**What you should do:** Pull every line containing "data" from the entries.
┄┄┄┄┄┄┄┄┄┄┄┄┄┄┄┄┄┄┄┄
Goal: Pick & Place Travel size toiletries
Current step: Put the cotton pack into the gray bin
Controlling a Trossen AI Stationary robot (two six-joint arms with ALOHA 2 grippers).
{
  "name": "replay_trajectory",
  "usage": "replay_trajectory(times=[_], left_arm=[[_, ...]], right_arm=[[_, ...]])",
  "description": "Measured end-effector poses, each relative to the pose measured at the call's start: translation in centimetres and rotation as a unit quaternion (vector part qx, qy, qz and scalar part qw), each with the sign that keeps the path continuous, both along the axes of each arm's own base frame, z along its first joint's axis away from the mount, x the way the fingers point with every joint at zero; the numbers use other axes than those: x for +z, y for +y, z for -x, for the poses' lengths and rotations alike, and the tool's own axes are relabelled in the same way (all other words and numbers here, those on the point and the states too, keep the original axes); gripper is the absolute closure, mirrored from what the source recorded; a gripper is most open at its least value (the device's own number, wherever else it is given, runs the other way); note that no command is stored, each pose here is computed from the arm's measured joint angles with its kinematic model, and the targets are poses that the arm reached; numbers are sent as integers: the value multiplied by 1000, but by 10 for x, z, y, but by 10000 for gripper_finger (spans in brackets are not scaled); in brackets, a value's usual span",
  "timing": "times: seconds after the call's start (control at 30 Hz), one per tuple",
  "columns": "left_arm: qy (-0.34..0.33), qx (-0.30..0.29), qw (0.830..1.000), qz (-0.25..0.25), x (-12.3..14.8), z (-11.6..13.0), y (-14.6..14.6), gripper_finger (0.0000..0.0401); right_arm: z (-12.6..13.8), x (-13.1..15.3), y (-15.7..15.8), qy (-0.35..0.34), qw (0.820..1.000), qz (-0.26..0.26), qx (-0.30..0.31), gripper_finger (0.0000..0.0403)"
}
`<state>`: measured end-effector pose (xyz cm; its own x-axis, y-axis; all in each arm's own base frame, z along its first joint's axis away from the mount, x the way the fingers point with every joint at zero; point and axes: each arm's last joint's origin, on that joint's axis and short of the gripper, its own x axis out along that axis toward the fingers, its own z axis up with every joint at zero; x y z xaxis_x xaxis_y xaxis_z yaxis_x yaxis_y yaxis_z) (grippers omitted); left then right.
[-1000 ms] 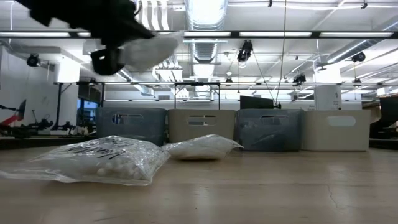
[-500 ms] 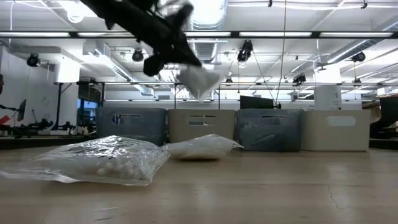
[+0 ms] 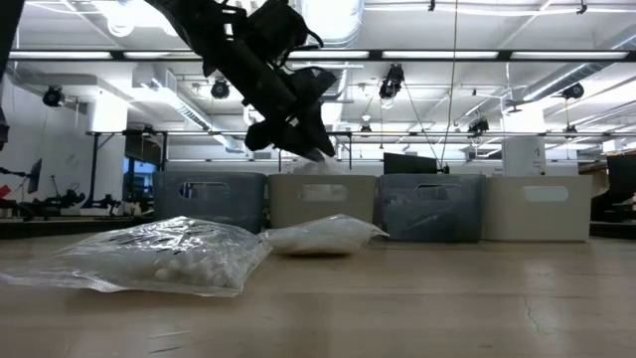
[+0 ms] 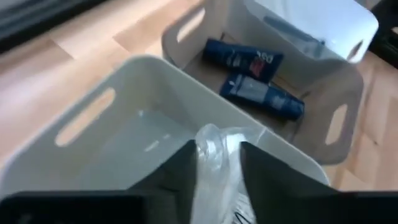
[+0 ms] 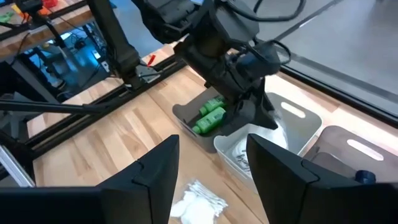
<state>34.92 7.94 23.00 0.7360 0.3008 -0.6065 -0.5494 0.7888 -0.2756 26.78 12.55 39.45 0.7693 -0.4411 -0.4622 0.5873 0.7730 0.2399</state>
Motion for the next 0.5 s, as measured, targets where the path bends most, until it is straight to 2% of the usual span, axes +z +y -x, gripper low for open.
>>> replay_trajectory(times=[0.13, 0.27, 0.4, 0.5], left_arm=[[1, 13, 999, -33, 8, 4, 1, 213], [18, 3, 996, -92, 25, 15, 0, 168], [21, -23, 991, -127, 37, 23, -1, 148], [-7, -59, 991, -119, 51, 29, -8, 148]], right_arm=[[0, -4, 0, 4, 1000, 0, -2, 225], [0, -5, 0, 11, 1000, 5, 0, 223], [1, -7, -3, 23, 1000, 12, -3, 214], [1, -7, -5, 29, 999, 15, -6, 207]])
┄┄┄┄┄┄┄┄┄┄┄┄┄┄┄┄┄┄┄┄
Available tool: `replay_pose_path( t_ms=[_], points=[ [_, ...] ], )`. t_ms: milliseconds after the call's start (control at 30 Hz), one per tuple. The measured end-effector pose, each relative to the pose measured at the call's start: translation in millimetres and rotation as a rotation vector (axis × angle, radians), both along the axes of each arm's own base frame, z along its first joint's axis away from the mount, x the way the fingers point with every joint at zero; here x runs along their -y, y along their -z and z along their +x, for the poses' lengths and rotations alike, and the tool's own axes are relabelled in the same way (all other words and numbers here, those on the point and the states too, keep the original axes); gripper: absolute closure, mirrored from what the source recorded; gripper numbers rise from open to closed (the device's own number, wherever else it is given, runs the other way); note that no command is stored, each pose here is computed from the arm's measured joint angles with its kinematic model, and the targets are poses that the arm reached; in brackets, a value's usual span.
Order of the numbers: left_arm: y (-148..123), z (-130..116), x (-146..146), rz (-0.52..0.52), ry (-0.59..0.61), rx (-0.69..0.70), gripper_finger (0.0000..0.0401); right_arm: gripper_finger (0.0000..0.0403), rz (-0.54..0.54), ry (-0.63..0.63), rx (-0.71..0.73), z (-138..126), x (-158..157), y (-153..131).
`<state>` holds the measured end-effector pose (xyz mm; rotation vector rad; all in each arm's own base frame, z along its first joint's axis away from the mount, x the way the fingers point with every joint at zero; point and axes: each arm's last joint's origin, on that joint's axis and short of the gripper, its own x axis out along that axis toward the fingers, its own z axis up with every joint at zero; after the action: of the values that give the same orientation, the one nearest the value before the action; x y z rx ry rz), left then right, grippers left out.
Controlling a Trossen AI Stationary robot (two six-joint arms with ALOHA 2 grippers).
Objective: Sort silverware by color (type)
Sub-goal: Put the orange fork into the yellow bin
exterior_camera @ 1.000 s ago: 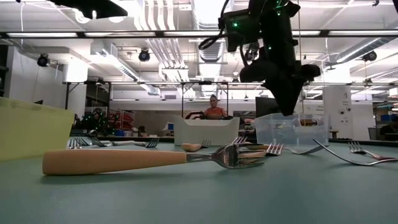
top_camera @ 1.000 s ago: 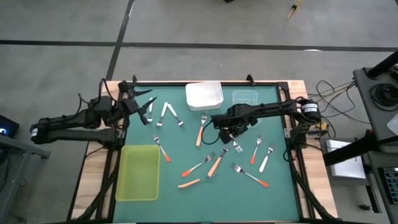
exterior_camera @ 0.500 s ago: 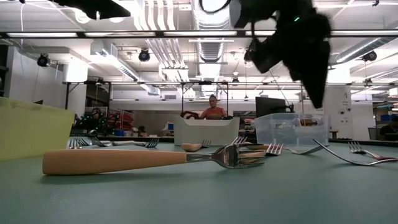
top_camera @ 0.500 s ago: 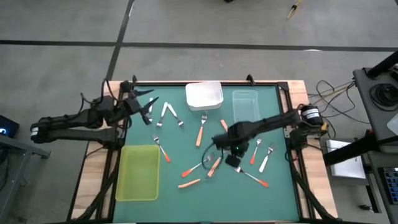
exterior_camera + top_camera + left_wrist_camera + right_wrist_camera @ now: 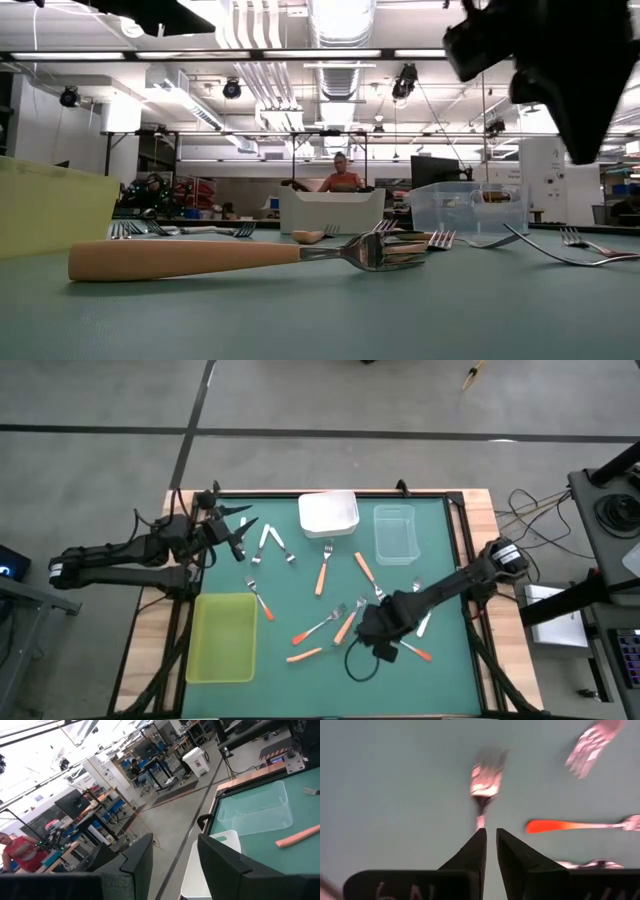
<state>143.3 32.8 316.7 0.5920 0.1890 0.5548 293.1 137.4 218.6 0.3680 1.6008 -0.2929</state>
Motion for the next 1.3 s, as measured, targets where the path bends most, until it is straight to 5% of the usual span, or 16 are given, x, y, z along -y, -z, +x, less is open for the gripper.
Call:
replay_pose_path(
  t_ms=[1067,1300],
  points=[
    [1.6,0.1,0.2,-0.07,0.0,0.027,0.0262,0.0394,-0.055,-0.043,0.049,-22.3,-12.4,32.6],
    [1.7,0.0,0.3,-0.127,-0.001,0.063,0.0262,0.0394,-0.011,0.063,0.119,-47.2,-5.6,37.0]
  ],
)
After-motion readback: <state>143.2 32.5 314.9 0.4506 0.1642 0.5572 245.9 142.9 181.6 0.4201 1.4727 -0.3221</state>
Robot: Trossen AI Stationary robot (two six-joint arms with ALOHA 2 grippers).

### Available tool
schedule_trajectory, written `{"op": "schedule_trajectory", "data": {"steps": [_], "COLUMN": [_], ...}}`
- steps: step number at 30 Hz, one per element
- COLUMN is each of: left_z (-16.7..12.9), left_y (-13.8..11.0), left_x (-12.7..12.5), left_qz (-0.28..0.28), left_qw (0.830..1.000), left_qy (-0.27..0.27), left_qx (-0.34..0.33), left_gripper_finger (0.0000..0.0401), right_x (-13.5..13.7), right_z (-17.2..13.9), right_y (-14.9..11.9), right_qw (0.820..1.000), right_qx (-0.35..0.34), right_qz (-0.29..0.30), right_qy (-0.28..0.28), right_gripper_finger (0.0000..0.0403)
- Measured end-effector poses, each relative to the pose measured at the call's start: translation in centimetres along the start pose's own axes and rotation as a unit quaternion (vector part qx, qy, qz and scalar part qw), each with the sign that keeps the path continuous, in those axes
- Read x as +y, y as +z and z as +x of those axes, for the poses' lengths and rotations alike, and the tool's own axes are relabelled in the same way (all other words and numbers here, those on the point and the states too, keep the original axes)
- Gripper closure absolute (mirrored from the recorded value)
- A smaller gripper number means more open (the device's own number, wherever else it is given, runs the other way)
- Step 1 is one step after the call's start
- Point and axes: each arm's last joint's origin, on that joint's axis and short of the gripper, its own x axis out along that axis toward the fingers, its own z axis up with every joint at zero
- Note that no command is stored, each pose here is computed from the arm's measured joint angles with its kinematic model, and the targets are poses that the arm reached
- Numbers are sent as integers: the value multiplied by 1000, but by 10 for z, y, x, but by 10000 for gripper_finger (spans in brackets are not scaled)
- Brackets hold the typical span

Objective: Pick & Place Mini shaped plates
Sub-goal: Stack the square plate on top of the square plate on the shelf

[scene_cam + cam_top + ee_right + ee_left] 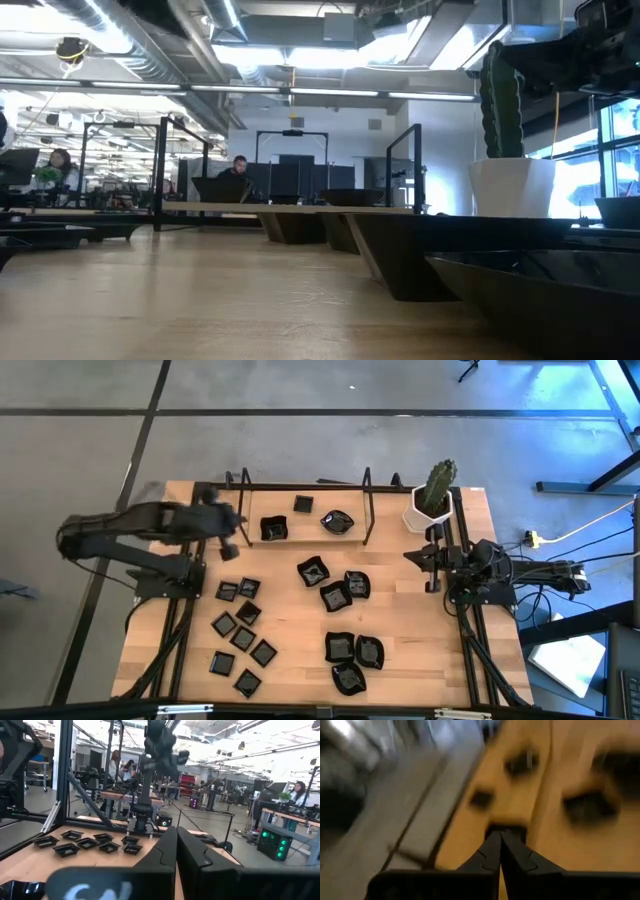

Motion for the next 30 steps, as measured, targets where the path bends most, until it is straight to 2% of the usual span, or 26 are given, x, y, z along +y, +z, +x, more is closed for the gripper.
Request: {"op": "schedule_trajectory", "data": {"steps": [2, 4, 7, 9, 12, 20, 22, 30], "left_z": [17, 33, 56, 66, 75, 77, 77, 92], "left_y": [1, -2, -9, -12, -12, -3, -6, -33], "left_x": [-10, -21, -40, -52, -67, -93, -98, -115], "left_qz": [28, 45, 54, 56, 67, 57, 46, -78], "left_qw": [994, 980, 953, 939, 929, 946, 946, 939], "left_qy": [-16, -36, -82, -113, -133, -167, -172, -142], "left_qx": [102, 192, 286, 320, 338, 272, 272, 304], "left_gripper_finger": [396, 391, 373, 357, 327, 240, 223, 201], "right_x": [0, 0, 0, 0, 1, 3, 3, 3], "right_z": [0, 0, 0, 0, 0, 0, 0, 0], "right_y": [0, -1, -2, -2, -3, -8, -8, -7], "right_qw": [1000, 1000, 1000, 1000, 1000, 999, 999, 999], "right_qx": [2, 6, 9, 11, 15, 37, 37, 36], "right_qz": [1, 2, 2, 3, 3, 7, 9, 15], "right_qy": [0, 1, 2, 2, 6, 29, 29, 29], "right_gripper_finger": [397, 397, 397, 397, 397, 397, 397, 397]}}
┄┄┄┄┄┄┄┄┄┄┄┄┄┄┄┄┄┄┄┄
**Answer to this task:**
schedule_trajectory, written `{"op": "schedule_trajectory", "data": {"steps": [_], "COLUMN": [_], ...}}`
Request: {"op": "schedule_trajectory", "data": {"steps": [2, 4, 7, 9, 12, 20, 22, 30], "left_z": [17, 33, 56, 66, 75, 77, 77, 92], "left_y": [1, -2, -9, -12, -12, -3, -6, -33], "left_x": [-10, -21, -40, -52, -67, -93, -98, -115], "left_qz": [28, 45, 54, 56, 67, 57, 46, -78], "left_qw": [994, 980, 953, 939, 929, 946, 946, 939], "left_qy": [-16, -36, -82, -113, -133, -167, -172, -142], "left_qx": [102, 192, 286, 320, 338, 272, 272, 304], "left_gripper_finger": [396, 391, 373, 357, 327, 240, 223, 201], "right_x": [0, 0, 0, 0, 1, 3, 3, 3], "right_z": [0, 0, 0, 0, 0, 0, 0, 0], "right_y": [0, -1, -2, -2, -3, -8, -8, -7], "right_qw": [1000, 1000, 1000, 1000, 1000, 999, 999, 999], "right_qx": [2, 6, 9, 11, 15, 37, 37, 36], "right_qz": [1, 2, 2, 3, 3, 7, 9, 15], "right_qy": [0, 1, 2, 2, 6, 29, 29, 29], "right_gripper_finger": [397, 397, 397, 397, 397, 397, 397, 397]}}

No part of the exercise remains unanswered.